Could you output each line below precisely as it stands, without the images?
- Opening Delimiter -
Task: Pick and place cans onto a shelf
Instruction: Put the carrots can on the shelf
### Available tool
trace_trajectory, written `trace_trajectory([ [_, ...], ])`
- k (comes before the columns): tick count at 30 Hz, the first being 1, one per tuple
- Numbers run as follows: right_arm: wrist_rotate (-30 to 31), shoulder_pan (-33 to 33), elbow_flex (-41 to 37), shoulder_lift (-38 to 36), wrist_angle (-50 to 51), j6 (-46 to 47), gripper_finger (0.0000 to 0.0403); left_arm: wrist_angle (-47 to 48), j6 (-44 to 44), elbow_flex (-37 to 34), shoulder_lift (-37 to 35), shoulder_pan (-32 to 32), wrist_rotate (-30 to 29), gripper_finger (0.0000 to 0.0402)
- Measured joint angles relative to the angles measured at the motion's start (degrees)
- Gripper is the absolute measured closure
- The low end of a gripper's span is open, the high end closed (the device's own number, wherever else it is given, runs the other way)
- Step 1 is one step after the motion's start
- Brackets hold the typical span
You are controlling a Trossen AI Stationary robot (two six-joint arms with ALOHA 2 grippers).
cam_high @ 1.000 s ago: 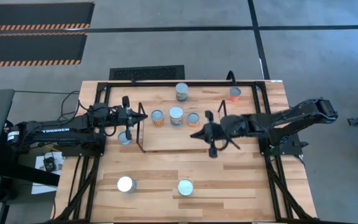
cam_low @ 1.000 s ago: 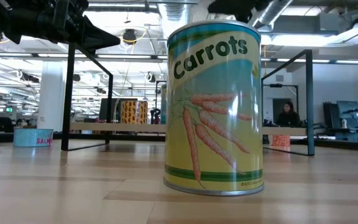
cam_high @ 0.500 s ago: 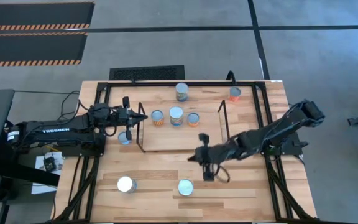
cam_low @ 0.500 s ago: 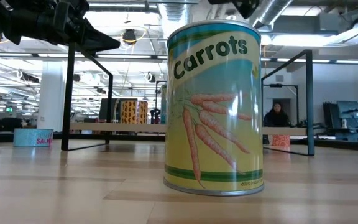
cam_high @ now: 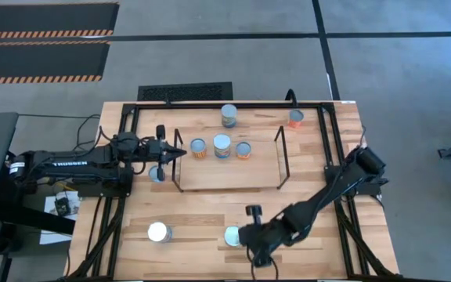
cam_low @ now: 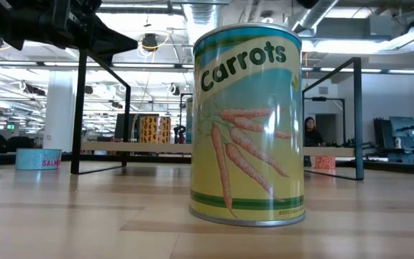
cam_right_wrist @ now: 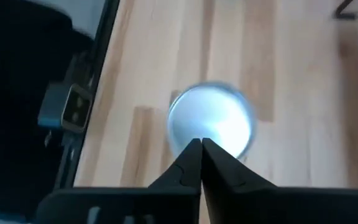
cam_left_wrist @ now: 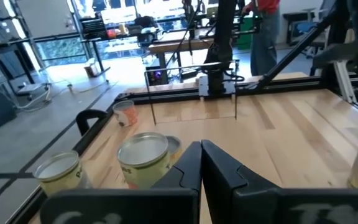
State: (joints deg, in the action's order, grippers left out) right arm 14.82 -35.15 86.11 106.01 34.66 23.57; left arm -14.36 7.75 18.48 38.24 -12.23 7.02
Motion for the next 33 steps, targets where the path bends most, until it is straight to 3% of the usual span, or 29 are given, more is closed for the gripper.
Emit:
trace_trajectory([
  [10,0.38,-1.6,6.88,7.48,5.71,-3.26,0.0294,-0.03,-0.09,0.0,-0.02,2.17,-0.29,0.0402],
  [16,1.87,-1.36,7.06,7.83,6.08,-6.89,0.0267,0.04,-0.09,0.0,-0.02,2.96,-0.35,0.0401],
  [28,0.78,-0.49,7.22,10.39,5.07,-10.16,0.0277,0.91,0.01,0.0,-0.02,3.0,-1.72,0.0401],
  [33,0.55,-0.31,7.23,10.37,5.16,-10.13,0.0303,0.89,0.0,-0.02,-0.03,3.0,-1.7,0.0401],
])
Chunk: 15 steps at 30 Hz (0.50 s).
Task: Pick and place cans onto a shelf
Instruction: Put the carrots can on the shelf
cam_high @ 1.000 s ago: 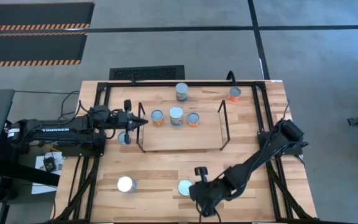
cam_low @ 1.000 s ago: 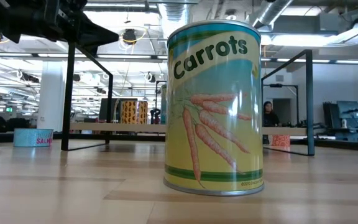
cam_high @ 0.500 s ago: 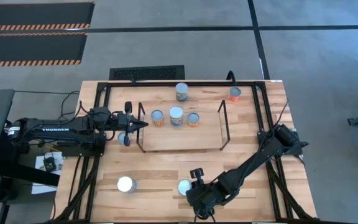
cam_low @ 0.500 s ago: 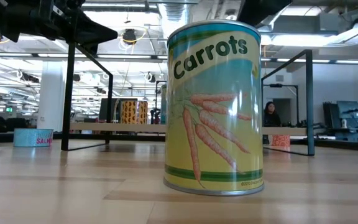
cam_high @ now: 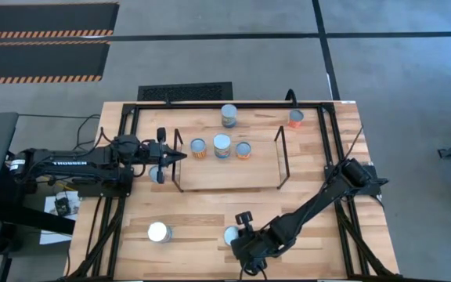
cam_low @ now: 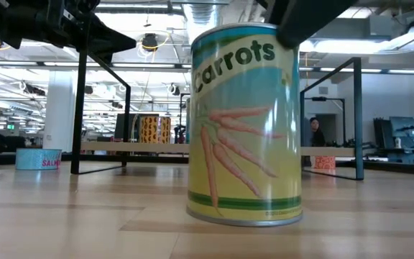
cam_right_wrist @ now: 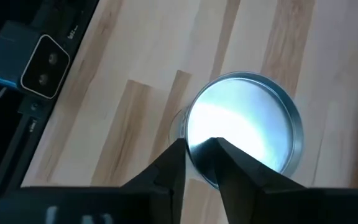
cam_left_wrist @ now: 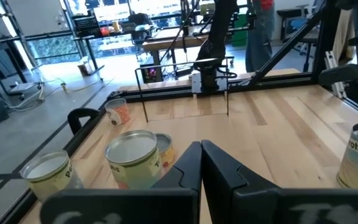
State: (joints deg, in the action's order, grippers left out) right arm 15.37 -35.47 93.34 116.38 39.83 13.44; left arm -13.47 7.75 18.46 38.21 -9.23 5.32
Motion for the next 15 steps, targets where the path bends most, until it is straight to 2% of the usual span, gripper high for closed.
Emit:
trace_trajectory([
  [7,-0.04,0.16,-0.02,0.0,0.16,0.01,0.039,-0.01,0.0,0.0,0.01,0.01,0.0,0.0401],
  [15,-0.59,0.37,-0.35,-2.62,1.1,1.71,0.0397,-0.02,-0.04,0.0,0.01,0.02,0.02,0.0401],
])
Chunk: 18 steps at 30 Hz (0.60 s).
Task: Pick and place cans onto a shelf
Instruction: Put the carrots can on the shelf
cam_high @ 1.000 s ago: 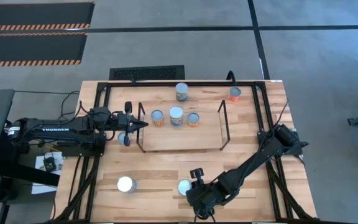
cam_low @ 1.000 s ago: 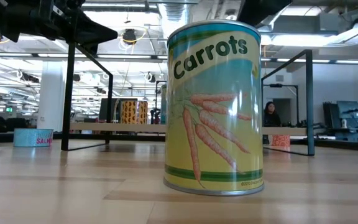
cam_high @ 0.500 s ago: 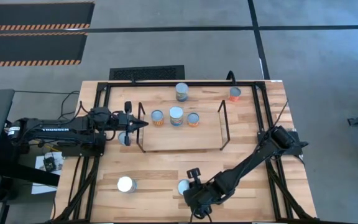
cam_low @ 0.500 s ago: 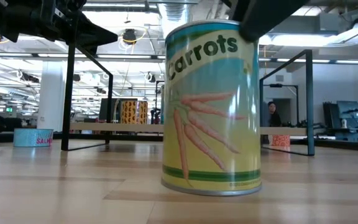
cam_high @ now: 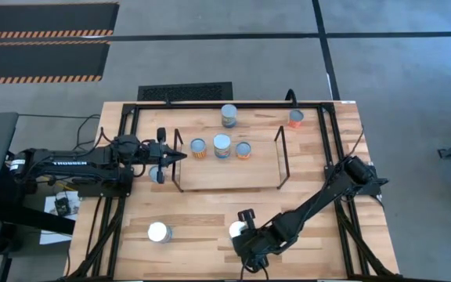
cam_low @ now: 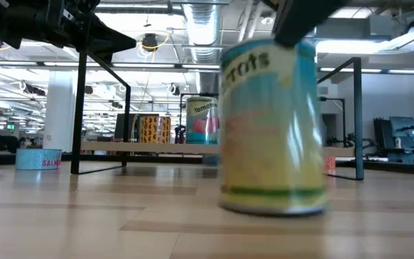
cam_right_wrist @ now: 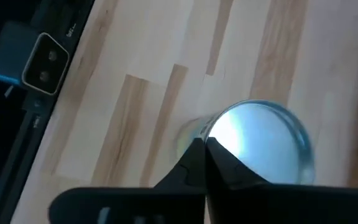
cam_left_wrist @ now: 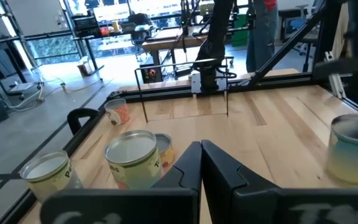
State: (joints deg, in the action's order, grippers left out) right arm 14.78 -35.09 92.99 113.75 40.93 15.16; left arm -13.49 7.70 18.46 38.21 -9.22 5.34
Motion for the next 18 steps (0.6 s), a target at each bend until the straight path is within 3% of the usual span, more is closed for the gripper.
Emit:
trace_trajectory([
  [10,6.47,2.39,0.02,-10.75,7.95,4.0,0.0398,0.0,-0.04,0.0,-0.02,-0.02,0.01,0.0401],
  [18,9.14,13.56,0.11,-16.31,19.79,6.91,0.0398,-0.38,-0.42,0.0,-0.01,-0.02,0.02,0.0401],
])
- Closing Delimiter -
### Answer to this task
Task: Pick and place cans onto a shelf
Instruction: Put the carrots can on the shelf
### Available tool
trace_trajectory, written `trace_trajectory([ [_, ...], ])`
- k (comes before the columns): tick count at 30 Hz, the first being 1, one per tuple
- Numbers run as follows: right_arm: wrist_rotate (-30 to 31), shoulder_pan (-33 to 33), elbow_flex (-41 to 37), shoulder_lift (-38 to 36), wrist_angle (-50 to 51), j6 (-46 to 47), gripper_finger (0.0000 to 0.0403); left_arm: wrist_angle (-47 to 48), j6 (-44 to 44), elbow_flex (-37 to 34), shoulder_lift (-37 to 35), shoulder_pan (-32 to 32), wrist_rotate (-30 to 29), gripper_finger (0.0000 to 0.0402)
- Measured joint angles relative to the angles measured at the motion's start (degrees)
- Gripper is the absolute measured closure
- The low end of a gripper's span is open, the high end closed (the device's own number, wherever else it is given, runs the other way)
- Step 1 is one step after the motion's start
- Brackets hold the typical span
You are controlling a Trossen AI Stationary robot (two six-joint arms with ALOHA 2 grippers).
cam_high @ 1.000 s ago: 
cam_low @ 1.000 s ago: 
cam_high @ 0.500 s ago: 
cam_low @ 0.500 s ago: 
cam_high @ now: 
cam_low @ now: 
cam_right_wrist @ now: 
cam_left_wrist @ now: 
State: (joints deg, in the action's order, grippers left out) right arm 14.82 -35.15 86.11 106.01 34.66 23.57; left arm -14.36 7.75 18.48 38.24 -12.23 7.02
Motion for the next 33 steps, targets where the path bends most, until it is straight to 3% of the usual span, or 29 are given, more is closed for the gripper.
Emit:
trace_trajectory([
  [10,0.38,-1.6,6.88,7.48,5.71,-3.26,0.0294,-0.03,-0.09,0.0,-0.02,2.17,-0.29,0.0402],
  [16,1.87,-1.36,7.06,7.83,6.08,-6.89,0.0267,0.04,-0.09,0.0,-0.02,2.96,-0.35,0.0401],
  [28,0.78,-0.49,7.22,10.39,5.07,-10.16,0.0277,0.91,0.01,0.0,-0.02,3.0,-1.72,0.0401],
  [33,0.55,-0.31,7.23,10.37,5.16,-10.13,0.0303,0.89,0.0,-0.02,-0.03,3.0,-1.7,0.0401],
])
Chunk: 15 steps at 30 Hz (0.50 s).
Task: Pick and place cans onto a shelf
Instruction: Put the carrots can on the shelf
cam_high @ 1.000 s ago: 
cam_low @ 1.000 s ago: 
cam_high @ 0.500 s ago: 
cam_low @ 0.500 s ago: 
cam_high @ now: 
cam_low @ now: 
cam_right_wrist @ now: 
cam_left_wrist @ now: 
State: (joints deg, in the action's order, grippers left out) right arm 15.37 -35.47 93.34 116.38 39.83 13.44; left arm -13.47 7.75 18.46 38.21 -9.23 5.32
Motion for the next 15 steps, targets where the path bends most, until it is straight to 2% of the usual span, gripper high for closed.
Emit:
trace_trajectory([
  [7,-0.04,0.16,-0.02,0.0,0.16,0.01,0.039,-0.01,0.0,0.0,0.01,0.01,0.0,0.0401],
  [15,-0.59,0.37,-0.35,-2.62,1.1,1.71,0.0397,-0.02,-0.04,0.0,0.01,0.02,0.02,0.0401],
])
Chunk: 18 steps at 30 Hz (0.60 s).
Task: Pick and place cans onto a shelf
Instruction: Put the carrots can on the shelf
cam_high @ 1.000 s ago: 
cam_low @ 1.000 s ago: 
cam_high @ 0.500 s ago: 
cam_low @ 0.500 s ago: 
cam_high @ now: 
cam_low @ now: 
cam_right_wrist @ now: 
cam_left_wrist @ now: 
State: (joints deg, in the action's order, grippers left out) right arm 14.78 -35.09 92.99 113.75 40.93 15.16; left arm -13.49 7.70 18.46 38.21 -9.22 5.34
Motion for the next 18 steps (0.6 s), a target at each bend until the straight path is within 3% of the usual span, more is closed for the gripper.
Emit:
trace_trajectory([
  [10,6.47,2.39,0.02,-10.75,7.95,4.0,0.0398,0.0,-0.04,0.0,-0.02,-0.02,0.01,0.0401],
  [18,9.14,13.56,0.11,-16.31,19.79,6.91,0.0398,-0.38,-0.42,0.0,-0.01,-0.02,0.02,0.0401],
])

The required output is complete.